--- Task requirements ---
Go through the data and tally the lines that hold the string "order". Reply with the total alone.

Records drawn from a dataset:
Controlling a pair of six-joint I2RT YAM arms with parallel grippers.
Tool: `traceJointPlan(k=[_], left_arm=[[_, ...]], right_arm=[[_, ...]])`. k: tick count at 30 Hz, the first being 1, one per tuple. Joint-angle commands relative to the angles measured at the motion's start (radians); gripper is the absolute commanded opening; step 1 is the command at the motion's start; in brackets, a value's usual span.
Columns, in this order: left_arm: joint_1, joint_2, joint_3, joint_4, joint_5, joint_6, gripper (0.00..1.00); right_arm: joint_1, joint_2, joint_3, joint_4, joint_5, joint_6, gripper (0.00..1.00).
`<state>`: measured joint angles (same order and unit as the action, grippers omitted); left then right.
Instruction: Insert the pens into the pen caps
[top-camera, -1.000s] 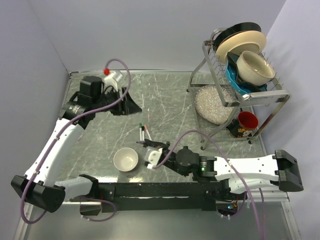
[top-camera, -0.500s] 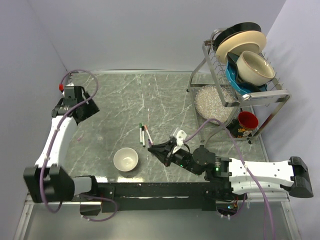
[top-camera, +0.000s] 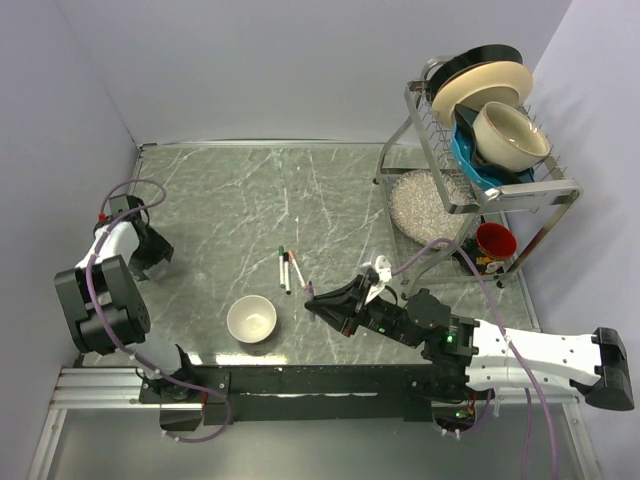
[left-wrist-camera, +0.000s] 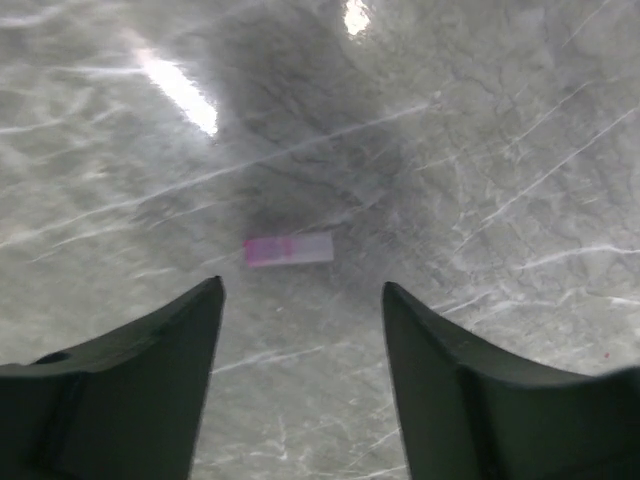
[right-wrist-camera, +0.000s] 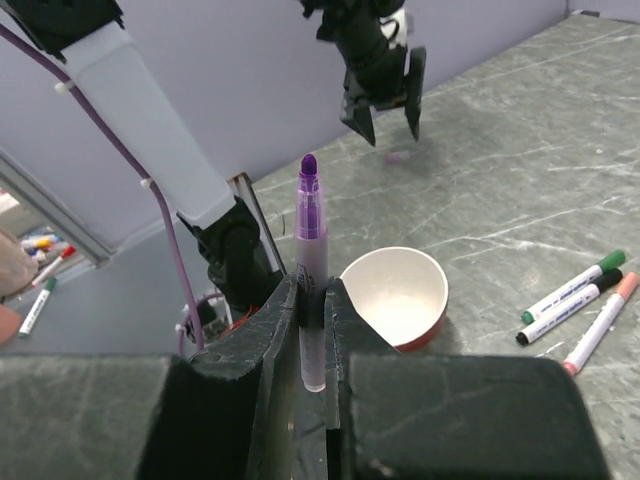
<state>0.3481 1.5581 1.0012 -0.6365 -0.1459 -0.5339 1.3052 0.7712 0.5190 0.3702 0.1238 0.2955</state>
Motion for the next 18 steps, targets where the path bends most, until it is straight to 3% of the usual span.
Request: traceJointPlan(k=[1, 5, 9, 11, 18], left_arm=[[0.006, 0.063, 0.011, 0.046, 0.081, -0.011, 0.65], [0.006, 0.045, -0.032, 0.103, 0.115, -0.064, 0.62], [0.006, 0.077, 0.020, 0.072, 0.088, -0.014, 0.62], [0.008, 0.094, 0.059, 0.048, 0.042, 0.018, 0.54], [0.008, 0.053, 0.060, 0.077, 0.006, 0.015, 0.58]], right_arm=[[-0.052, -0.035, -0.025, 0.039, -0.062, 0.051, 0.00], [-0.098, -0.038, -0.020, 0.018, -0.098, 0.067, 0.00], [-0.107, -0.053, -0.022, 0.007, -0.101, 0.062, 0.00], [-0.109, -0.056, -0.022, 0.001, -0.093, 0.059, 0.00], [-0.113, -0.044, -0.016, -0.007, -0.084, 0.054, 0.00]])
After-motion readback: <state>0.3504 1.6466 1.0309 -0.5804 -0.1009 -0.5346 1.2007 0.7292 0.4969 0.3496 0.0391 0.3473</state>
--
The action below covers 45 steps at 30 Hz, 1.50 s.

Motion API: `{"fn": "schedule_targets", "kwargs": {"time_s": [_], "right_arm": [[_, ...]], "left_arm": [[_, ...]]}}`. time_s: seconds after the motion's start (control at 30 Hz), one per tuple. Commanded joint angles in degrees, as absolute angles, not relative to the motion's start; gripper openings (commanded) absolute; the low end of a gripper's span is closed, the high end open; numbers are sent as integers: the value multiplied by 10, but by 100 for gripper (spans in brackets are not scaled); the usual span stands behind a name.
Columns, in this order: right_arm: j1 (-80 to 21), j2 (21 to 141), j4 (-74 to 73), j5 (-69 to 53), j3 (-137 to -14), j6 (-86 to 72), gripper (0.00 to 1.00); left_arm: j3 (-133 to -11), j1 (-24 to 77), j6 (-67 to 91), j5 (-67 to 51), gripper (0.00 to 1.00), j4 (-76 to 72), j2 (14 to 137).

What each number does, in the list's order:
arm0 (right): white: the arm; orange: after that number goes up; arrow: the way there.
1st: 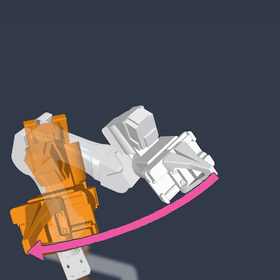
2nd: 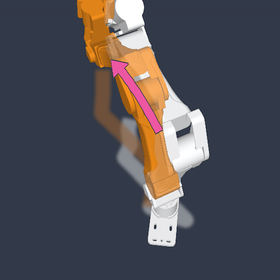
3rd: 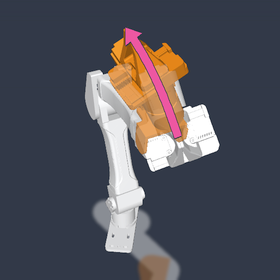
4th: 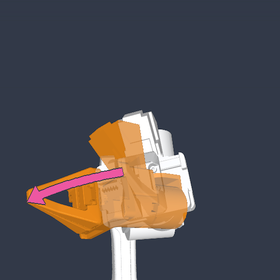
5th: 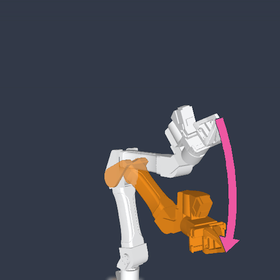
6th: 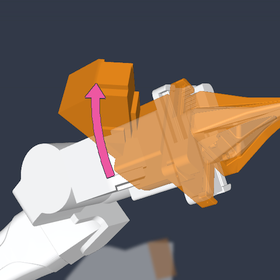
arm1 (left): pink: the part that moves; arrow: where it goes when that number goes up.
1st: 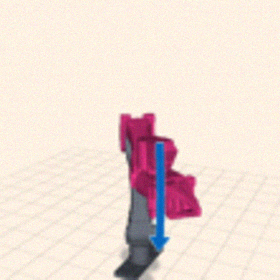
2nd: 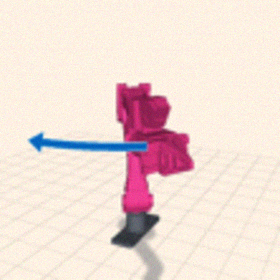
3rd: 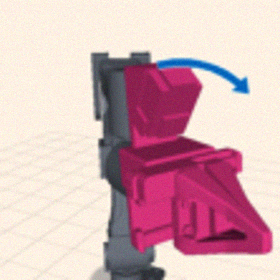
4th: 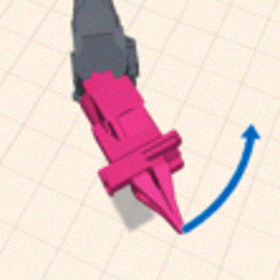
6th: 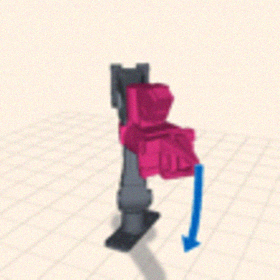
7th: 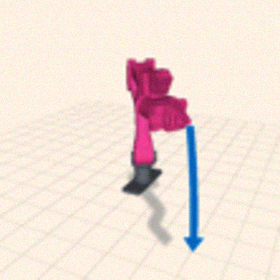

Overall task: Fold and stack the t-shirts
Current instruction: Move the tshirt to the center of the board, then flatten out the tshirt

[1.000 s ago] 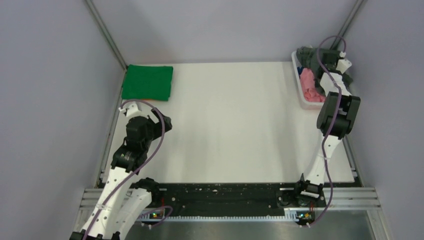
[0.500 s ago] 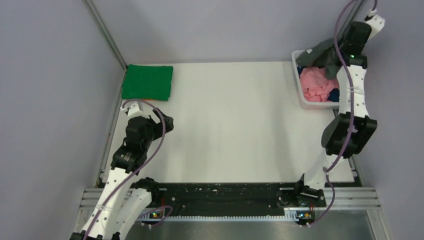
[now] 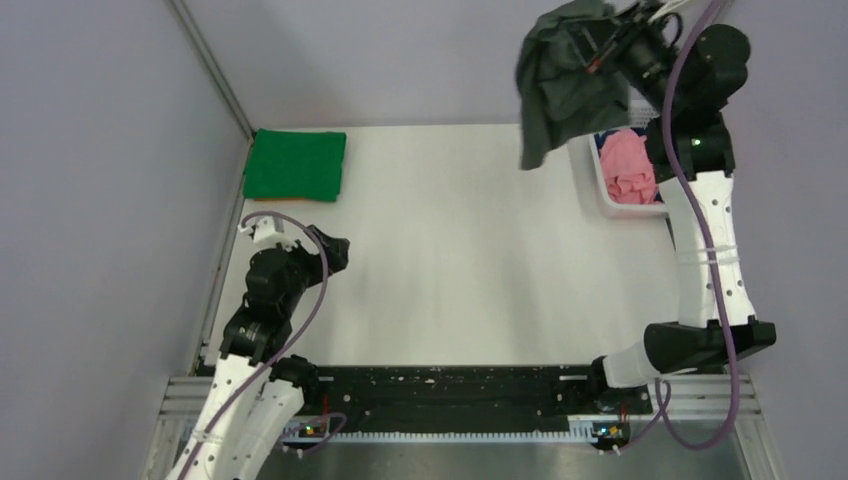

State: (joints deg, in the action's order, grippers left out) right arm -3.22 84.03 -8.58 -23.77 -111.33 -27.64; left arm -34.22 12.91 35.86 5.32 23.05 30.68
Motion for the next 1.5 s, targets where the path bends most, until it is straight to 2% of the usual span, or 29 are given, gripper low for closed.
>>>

--- Finished exercise ---
5